* _What needs to be done_: Everything in the data except the pictures belongs in your answer, copied exactly.
━━━ Data block ━━━
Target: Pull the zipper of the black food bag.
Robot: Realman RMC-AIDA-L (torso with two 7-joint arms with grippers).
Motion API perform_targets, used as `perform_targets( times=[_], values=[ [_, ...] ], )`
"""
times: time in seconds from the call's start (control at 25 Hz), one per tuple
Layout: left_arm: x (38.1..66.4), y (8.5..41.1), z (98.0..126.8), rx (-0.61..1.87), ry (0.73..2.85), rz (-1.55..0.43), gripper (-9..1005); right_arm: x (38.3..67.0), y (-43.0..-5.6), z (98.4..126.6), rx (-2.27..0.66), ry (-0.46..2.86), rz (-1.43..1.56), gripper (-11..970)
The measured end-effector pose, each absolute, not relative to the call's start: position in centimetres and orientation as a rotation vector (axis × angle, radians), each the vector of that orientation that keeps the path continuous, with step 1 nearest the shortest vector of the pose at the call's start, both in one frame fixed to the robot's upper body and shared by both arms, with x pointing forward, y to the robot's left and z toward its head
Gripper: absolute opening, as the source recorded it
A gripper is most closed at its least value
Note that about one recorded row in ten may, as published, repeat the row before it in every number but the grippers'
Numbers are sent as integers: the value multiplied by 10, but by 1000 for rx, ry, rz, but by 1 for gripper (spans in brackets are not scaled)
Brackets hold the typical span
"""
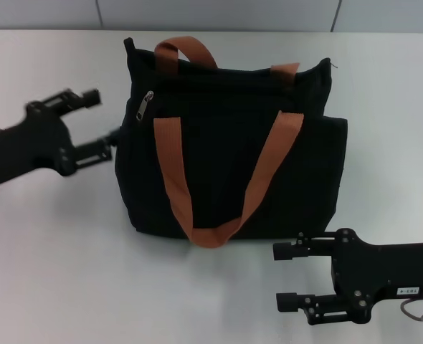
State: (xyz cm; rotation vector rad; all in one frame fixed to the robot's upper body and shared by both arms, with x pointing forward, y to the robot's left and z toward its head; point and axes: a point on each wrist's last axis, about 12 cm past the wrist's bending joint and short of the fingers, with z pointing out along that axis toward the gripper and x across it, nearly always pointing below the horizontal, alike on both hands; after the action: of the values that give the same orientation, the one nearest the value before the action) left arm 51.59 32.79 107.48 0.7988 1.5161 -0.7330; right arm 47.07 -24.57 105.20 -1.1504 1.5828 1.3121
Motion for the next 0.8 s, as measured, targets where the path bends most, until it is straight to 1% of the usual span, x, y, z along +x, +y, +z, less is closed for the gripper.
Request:
perform_targets(
  times=[0.04, 0.28, 0.36, 0.48, 0.56, 0.6, 0.68, 0.8],
  values=[
    [519, 319, 1072, 865, 1537, -742, 776, 471, -246, 1052, -1146, 1586, 1314, 711],
    [522, 308, 1070, 919, 1530, -745, 775, 471, -246, 1052, -1139, 1589, 1320, 712],
    [523, 307, 1069, 918, 1529, -738, 774, 471, -246, 1052, -1140, 1588, 1322, 712],
    [527, 308, 1068, 868, 1514, -652, 773, 471, -246, 1053, -1141, 1587, 1324, 712],
    [527, 308, 1068, 868, 1514, -652, 773, 471, -246, 1053, -1141, 1585, 1326, 712],
    [528, 311, 1068, 834, 1491, -598, 773, 470, -246, 1053, -1141, 1585, 1326, 713],
    [528, 310, 1070, 842, 1455, -563, 772, 470, -245, 1053, -1141, 1587, 1328, 713],
    [529, 309, 1070, 852, 1453, -564, 772, 470, -245, 1053, -1138, 1592, 1334, 713]
  ],
)
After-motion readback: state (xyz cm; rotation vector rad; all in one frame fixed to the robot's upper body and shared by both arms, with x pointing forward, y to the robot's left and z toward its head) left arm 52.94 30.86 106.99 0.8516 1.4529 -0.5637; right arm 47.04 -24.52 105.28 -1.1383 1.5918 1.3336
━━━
* _Task solution_:
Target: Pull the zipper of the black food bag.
Robot: Realman RMC-AIDA-L (torso with two 7-joint arms with grippers).
Motion API perform_targets, used as `perform_targets( times=[_], values=[ [_, ...] ], )`
"""
times: time in seconds from the call's start (control at 25 Hz), one per tuple
Layout: left_arm: x (38.1..66.4), y (8.5..41.1), z (98.0..126.8), rx (-0.61..1.87), ry (0.73..2.85), rz (-1.55..0.43), gripper (-9..1005); right_arm: x (38.3..67.0), y (-43.0..-5.6), z (98.4..126.6), rx (-2.27..0.66), ry (-0.46..2.86), rz (-1.43..1.56), gripper (-11..970)
The measured end-effector pose, each absolute, not relative to the call's start: position in centimetres and orientation as a rotation vector (axis × angle, radians), each the vector of that orientation that keeps the path continuous, with step 1 nearest the shortest vector of the pose at the call's start, both in one frame fixed to the robot's upper body and shared by both arms, with x pointing forward, y to the robot's left and z toward its head
Gripper: absolute opening, as the source recorded it
A gripper is most closed at its least value
Note that about one recorded row in ten may, as published, repeat the row before it in every number but the grippers'
Numbers are sent as integers: the value multiplied by 10, but by 1000 for rx, ry, rz, but by 1 for gripper (spans in brackets are not scaled)
Brackets hold the typical span
"""
State: (xyz cm; rotation vector rad; all in one frame fixed to the robot's upper body and shared by both arms, with x pointing forward, y to the robot's left and z toward its head; point and axes: a point on each wrist's last axis, about 12 cm past the wrist's bending joint and short of the fingers, with z pointing out along that axis toward the gripper and x across it, nearly always pointing below the horizontal, alike on both hands; after the action: of the values that give the same orientation, the one nearest the value before the action) left arm 51.59 32.79 107.48 0.7988 1.5161 -0.7330; right arm 47.07 -24.57 105.20 -1.1504 1.5828 1.3121
Motion for the next 0.8 s, as measured, targets where the path bends most, until it is straight to 1% of the usual span, x, y, z along +x, +y, +z, less is closed for the gripper.
Request:
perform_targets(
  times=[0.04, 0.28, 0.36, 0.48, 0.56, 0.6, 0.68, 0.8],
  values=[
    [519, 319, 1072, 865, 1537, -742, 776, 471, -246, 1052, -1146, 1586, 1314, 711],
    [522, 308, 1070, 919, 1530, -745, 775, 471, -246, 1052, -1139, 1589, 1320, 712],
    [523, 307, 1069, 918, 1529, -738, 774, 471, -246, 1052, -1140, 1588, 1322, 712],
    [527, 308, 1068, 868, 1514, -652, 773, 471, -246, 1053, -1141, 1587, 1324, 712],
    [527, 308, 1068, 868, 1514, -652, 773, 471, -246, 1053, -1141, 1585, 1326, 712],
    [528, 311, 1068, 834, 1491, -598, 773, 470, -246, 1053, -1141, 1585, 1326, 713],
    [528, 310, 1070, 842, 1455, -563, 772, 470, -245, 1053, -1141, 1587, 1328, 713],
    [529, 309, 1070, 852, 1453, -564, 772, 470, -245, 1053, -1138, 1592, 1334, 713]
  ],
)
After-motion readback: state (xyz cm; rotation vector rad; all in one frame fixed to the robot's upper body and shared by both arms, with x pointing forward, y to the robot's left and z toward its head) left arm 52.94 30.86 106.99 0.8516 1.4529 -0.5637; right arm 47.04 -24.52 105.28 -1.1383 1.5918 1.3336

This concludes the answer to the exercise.